(What is required): In the data, find the word "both" and copy out every line that has it.

(Data for this task):
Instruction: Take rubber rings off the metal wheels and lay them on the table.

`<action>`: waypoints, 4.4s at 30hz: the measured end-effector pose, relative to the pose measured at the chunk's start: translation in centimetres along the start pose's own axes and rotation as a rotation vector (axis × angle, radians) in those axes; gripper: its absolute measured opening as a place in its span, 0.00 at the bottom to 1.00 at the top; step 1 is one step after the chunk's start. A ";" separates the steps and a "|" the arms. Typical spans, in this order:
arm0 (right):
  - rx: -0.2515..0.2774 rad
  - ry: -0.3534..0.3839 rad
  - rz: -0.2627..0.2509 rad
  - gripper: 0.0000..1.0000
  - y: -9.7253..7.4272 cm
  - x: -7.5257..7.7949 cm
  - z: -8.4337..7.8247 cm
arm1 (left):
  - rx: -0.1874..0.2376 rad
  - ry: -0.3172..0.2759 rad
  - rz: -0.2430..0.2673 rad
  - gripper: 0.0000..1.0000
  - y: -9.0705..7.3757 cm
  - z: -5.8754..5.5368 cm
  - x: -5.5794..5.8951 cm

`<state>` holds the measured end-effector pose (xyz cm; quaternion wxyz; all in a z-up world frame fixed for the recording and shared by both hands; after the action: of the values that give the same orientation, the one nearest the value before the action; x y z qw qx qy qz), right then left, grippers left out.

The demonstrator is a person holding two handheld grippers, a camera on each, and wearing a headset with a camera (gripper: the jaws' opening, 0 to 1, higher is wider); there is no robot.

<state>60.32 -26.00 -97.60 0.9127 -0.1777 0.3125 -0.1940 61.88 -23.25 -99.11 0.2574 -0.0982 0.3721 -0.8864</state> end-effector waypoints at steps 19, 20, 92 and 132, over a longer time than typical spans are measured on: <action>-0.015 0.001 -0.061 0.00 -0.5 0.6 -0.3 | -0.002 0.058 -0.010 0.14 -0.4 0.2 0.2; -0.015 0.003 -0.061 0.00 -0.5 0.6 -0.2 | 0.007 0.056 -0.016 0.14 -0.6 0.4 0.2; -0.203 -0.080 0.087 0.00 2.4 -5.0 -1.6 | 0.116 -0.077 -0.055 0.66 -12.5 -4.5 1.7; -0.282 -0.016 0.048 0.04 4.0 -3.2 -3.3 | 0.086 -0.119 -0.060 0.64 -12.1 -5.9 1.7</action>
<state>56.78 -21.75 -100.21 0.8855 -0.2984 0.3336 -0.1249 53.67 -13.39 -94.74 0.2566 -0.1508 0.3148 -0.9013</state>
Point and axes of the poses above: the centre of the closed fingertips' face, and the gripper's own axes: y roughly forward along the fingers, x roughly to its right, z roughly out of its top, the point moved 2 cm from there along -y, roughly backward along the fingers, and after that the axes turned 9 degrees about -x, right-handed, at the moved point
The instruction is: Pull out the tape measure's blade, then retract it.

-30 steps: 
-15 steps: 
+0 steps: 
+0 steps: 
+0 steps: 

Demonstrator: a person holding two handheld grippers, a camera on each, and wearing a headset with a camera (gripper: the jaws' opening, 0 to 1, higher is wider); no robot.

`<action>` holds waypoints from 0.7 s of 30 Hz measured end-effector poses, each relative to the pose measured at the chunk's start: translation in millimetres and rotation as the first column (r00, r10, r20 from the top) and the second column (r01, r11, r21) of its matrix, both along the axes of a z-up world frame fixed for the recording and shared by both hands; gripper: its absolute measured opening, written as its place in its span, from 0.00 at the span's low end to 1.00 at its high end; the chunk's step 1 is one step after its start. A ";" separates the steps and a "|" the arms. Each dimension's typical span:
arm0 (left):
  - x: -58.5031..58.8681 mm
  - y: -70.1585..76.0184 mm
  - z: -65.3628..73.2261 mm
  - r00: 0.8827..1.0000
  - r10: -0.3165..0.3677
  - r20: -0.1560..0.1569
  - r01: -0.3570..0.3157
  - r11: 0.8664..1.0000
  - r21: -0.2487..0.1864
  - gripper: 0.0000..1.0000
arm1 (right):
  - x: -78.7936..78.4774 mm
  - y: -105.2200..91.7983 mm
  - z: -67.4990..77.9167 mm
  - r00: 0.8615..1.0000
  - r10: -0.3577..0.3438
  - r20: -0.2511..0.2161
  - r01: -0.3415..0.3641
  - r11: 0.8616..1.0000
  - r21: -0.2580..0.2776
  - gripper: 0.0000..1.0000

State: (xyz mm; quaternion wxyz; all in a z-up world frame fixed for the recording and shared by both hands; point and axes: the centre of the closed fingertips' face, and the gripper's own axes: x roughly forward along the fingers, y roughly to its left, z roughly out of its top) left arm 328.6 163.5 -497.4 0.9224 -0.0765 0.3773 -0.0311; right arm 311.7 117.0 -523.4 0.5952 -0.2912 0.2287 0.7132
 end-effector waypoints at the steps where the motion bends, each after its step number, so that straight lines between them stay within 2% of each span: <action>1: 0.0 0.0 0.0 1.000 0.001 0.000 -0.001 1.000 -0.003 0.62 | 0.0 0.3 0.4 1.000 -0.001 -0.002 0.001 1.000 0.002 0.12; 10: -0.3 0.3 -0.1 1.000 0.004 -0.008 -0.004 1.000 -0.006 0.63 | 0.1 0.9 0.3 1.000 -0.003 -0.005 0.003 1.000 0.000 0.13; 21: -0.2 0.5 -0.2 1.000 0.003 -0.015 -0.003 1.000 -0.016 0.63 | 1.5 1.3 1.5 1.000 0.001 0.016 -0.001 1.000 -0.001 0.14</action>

(Answer area):
`<state>` holds the measured end-effector pose (xyz cm; quaternion wxyz; all in a z-up world frame fixed for the recording and shared by both hands; after the action: of the values that give the same orientation, the one nearest the value before the action; x y z qw qx qy qz), right then left, grippers left out.
`<action>` holds waypoints from 0.7 s of 30 Hz measured end-effector poses, each relative to the pose measured at the chunk's start: translation in millimetres and rotation as the first column (r00, r10, r20 from the top) and the second column (r01, r11, r21) of its matrix, both along the axes of a z-up world frame fixed for the recording and shared by both hands; gripper: its absolute measured opening, written as its place in its span, from 0.00 at the span's low end to 1.00 at its high end; the chunk's step 1 is one step after its start. A ";" separates the steps and a "|" the arms. Each dimension's typical span:
State: (xyz mm; quaternion wxyz; all in a z-up world frame fixed for the recording and shared by both hands; point and axes: the centre of the closed fingertips' face, and the gripper's own axes: x roughly forward along the fingers, y roughly to its left, z roughly out of its top) left arm 328.6 163.5 -497.4 0.9224 -0.0765 0.3773 -0.0311; right arm 311.7 117.0 -523.4 0.5952 -0.2912 0.2287 0.7132

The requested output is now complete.